PowerPoint Bells and Whistles: Noise or not?

I recently heard a train-the-trainer presenter refer to all animations and transitions as unnecessary fluff and distractions. While I agree that animation beyond basic slide transitions can be distracting, I do think there is a place for well-placed advanced features in your PowerPoint. Here are my basic guidelines:
    • Have a purpose for the pizazz – Whether you want to layer ideas by flying in your discussion bullets one at a time, or discuss each bullet as an isolated topic and then show them as a “whole,” entrance and exit animation can actually help you make your point. DON’T use bullet point animation on every slide. It becomes ineffective. Check out this article for step-by-step instructions. http://www.businessmanagementdaily.com/28765/creating-effective-bullet-animation-in-powerpoint
    • Use fancy transitions as a wake-up call – If you presentation necessarily contains lots of statistics, charts and lists of facts, your audience may fall into that “death by PowerPoint” trance of TMI on the slides. At logical break points between topics, hit them with a someone different transition (checkerboard, zoom, honeycomb) and land on a single phrase slide to announce the next topic.
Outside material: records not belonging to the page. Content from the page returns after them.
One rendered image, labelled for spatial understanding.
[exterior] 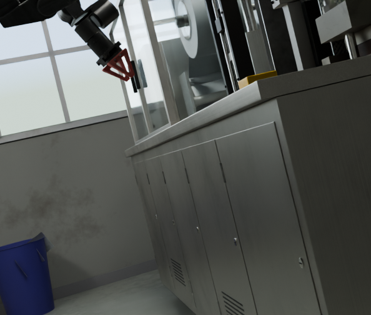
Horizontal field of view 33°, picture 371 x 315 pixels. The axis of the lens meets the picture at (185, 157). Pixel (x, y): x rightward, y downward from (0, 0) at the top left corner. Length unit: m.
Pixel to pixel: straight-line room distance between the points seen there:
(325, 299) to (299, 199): 0.20
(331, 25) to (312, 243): 0.50
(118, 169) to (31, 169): 0.64
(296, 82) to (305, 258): 0.35
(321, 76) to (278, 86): 0.09
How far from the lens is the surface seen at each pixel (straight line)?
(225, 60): 2.00
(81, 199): 4.75
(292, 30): 1.66
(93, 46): 1.79
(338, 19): 1.45
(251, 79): 1.37
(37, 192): 4.72
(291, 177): 1.27
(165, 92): 2.51
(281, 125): 1.25
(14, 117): 4.73
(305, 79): 1.27
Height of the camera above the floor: 0.79
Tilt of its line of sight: level
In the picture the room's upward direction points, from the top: 14 degrees counter-clockwise
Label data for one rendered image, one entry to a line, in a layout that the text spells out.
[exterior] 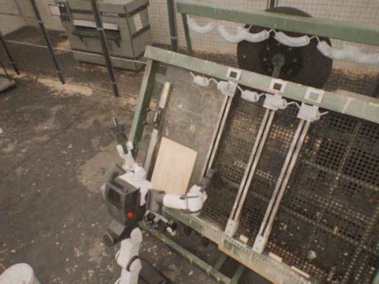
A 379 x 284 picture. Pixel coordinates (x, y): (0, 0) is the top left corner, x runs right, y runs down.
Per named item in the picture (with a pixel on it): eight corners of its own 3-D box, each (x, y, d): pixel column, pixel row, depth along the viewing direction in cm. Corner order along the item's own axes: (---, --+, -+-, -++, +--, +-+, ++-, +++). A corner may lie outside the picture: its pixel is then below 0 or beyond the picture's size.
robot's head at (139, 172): (135, 180, 205) (136, 169, 202) (131, 173, 214) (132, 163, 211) (144, 180, 208) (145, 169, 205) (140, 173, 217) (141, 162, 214)
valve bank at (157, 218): (130, 219, 278) (125, 203, 263) (141, 209, 287) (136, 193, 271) (170, 247, 254) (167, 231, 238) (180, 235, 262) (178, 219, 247)
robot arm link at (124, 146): (128, 133, 235) (132, 146, 240) (115, 138, 233) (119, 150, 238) (129, 138, 225) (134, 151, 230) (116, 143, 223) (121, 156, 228)
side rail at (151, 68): (128, 170, 290) (120, 172, 281) (155, 60, 265) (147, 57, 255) (133, 172, 287) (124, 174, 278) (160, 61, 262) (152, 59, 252)
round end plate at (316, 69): (232, 91, 278) (236, 2, 227) (235, 89, 282) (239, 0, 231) (316, 117, 239) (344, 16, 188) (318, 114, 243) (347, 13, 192)
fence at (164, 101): (142, 181, 273) (140, 182, 269) (168, 82, 251) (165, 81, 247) (146, 183, 270) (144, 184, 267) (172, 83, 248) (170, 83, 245)
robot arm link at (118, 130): (111, 123, 230) (115, 137, 235) (106, 128, 222) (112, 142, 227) (126, 120, 228) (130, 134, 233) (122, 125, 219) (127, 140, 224)
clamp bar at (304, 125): (252, 244, 217) (240, 257, 197) (311, 89, 190) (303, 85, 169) (265, 252, 212) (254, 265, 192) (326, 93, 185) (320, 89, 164)
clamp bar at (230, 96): (192, 209, 245) (175, 217, 224) (234, 69, 217) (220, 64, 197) (201, 215, 240) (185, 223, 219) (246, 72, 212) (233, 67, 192)
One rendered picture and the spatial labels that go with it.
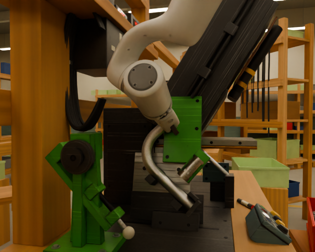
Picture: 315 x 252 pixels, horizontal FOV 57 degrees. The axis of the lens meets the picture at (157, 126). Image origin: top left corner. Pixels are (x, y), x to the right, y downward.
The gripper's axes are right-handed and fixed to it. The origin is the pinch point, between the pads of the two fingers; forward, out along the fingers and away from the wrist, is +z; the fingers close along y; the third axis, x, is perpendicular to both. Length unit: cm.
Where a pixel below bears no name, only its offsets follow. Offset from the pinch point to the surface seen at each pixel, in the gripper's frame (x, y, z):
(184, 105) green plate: -8.7, 0.8, 2.1
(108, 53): -1.2, 24.6, -10.8
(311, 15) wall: -633, 191, 736
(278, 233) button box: -0.8, -41.7, -5.1
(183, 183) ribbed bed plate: 7.9, -16.2, 5.1
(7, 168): 228, 276, 402
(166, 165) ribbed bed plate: 8.2, -8.7, 5.6
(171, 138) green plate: 1.3, -4.1, 2.9
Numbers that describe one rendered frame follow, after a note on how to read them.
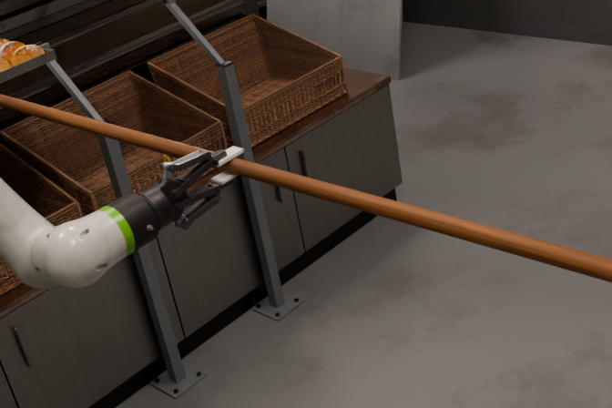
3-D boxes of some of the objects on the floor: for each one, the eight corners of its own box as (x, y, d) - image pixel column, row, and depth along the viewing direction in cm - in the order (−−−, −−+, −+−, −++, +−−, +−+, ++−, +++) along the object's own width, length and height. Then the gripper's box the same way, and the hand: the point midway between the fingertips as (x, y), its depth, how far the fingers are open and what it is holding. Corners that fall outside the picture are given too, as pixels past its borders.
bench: (-220, 521, 282) (-309, 372, 255) (312, 176, 426) (290, 58, 399) (-147, 617, 244) (-241, 455, 218) (410, 203, 388) (392, 76, 362)
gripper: (119, 169, 159) (219, 116, 173) (141, 248, 166) (235, 190, 180) (146, 178, 154) (247, 122, 168) (168, 259, 161) (262, 198, 175)
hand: (228, 165), depth 172 cm, fingers closed on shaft, 3 cm apart
It will give them a chance to rest their eyes and focus back on you.
PowerPoint Transitions
       
    • Animation doesn’t mean cartoons! – Animate arrows to show positions on screenshots or to bring objects onto the screen strategically. Motion path animation can be very useful when demonstration screens are too hard to see or where viewers will be seeing your presentation at a kiosk or self-directed at their desks. Use simple straight line motion paths to get object onto the screen in specific locations. The red arrow shows where the animation will end, the green where it begins.